Just worry about making your product the best it can be and don’t try to take shortcuts along the way. It will only promote half-ass work and your customers will be ablel to see it.

David Binkowski (user link) says:

Hey Mike,
It was great meeting you and doing the blogger relations panel this morning at the conference. I want to restate what we talked about here, since the WOMMA conference summit blog didn’t, which is that it’s going to take a lot of education and time to get everyone on board with ethical WoM – from the CMO to the college student.

IMHO there’s a a difference between a short-term WoM campaign, like a product launch, and an ongoing program that appreciates and embraces the customer (see: enthusiast and insider sites). Remember, the objective of word of mouth is to get people talking – not positively, not shilling, not negatively, but talking.

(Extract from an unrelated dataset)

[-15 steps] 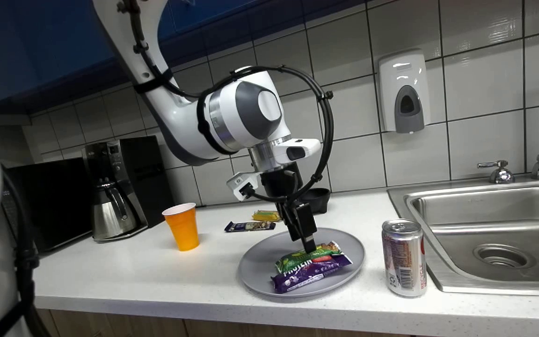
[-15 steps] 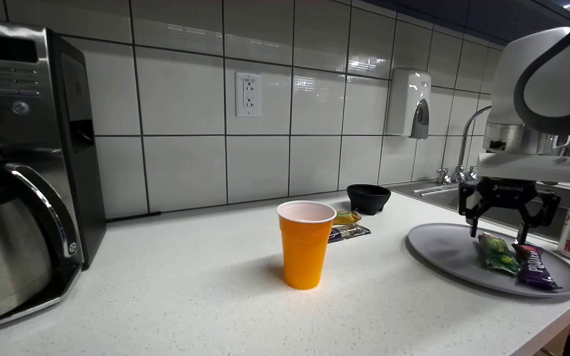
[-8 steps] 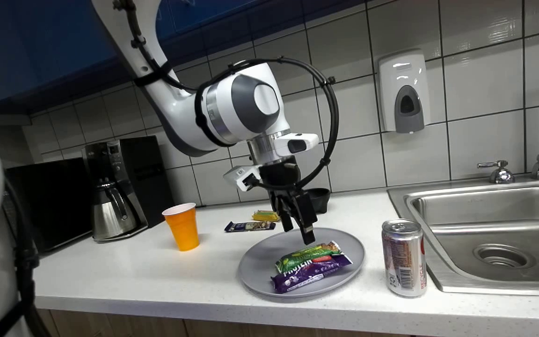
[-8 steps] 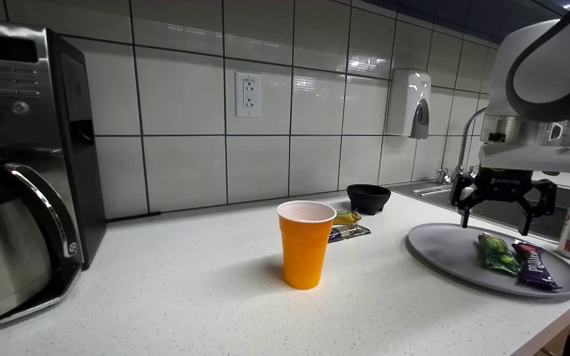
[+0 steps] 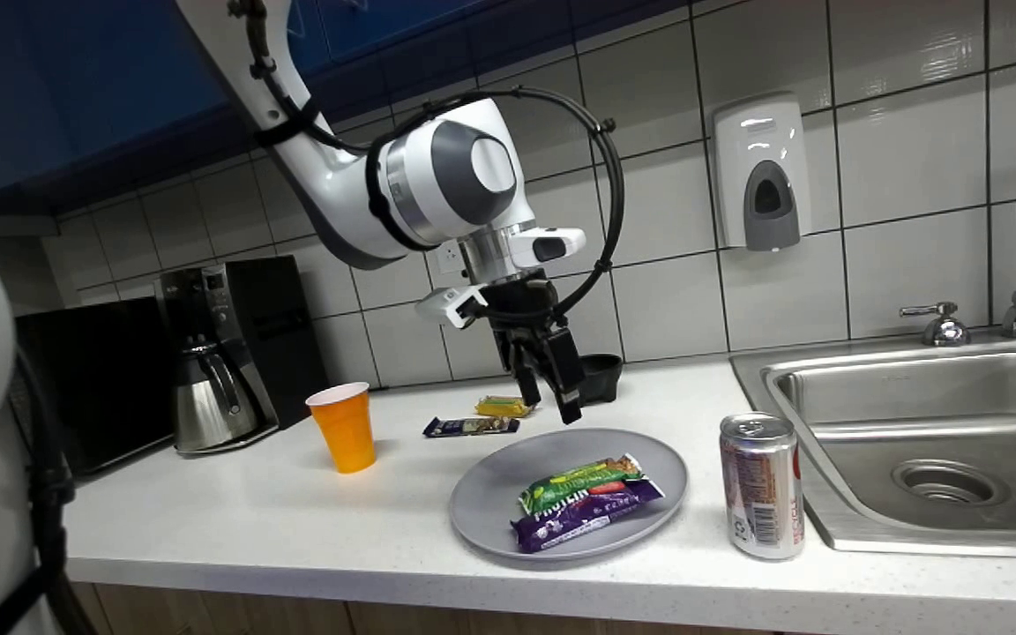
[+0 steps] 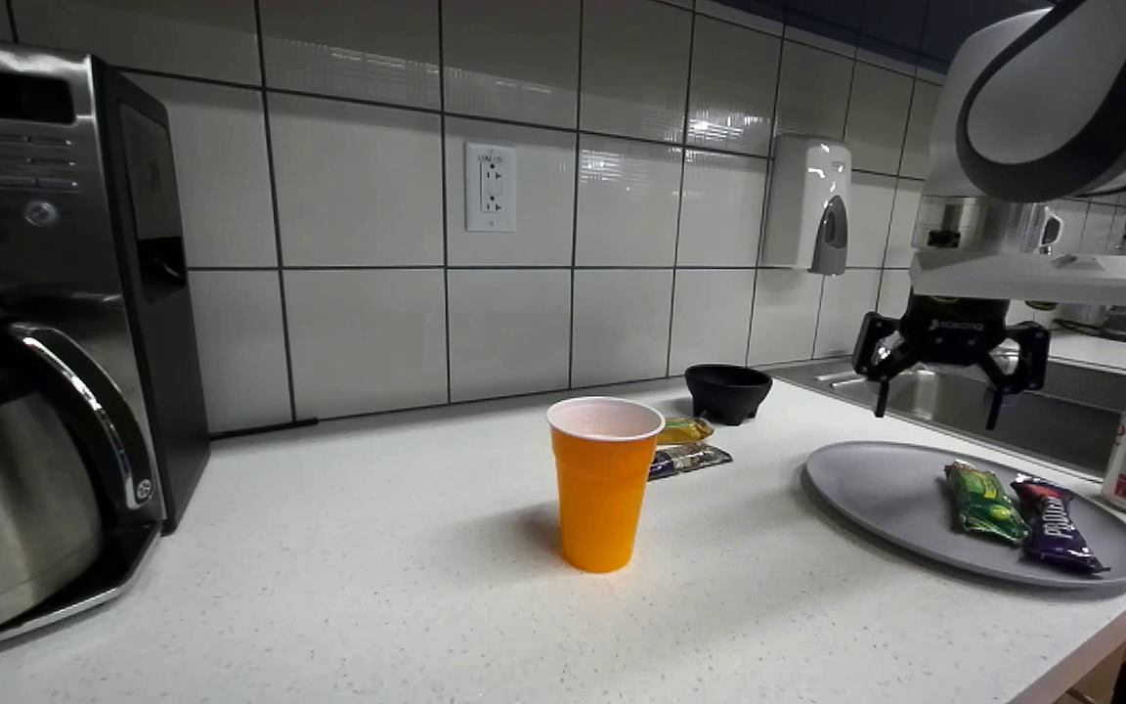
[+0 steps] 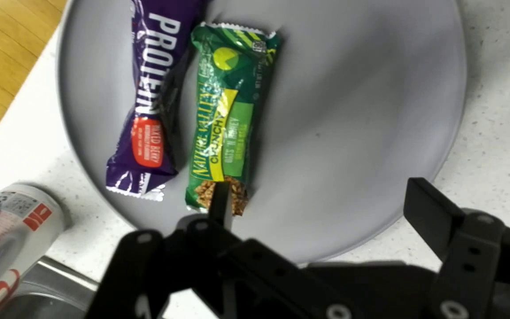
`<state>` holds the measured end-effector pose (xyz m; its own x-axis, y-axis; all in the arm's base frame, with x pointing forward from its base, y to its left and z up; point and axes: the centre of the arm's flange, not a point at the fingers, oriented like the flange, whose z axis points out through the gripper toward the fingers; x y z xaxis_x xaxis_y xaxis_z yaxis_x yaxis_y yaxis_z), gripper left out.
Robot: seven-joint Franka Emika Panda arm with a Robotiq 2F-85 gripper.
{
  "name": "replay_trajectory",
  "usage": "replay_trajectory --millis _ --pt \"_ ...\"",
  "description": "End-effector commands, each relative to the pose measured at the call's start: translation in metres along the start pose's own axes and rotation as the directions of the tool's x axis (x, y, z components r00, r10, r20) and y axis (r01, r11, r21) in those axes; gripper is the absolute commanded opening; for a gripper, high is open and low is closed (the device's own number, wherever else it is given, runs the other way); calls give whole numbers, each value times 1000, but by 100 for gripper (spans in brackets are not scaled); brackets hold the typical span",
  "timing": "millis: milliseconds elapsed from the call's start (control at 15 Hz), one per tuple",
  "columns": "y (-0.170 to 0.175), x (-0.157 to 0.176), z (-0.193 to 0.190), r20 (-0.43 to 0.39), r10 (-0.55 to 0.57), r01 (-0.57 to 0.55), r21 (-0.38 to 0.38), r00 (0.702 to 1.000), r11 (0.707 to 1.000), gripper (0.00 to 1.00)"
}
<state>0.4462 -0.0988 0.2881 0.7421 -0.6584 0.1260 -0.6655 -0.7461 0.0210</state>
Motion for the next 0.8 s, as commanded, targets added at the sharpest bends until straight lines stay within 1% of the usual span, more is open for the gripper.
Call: replay_trajectory --millis 0,267,467,533,600,667,733 --pt "-30 9 -8 10 -28 28 10 1000 1000 100" --pt "-60 14 -9 6 -27 27 43 1000 999 100" --pt "-77 20 -4 5 -31 31 50 1000 998 100" --pt "-80 21 -3 6 -41 41 52 999 998 100" --pt "-80 23 -3 4 -83 83 65 997 994 100" --pt "-70 13 -2 -9 -51 52 52 999 997 100" --pt "-73 14 -1 -7 -60 60 55 998 997 100"
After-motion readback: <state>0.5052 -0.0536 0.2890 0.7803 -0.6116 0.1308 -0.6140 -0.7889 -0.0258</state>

Both accomplish their objectives, and I’m sure you’ll agree that great advertising (is there such a thing?), PR, word of mouth, et al can’t polish a turd.

I mentioned it this morning – if someone is telling everyone they come in contact with how great a bad product is then they’ve lost their credibility.

Eileen Trainor (user link) says:

What is the problem?

Starting at the end of October, PayPerPost actually paid bloggers to generate a disclosure policy and post it on their blog.

Here is what the PayPerPost opportunity said:


Create Your Disclosure Policy
Support transparency in the blogoshpere!
Offer Amount: $10.00
Opportunity Description Please visit http://www.disclosurepolicy.org/. Tell us what you think of the concept. Generate a disclosure policy for your website. Post this policy on your blog.

You must provide a link in the sidebar or footer of your blog with the term “Disclosure Policy” linking to your policy on your blog. You are not required to post a badge but we would love your support.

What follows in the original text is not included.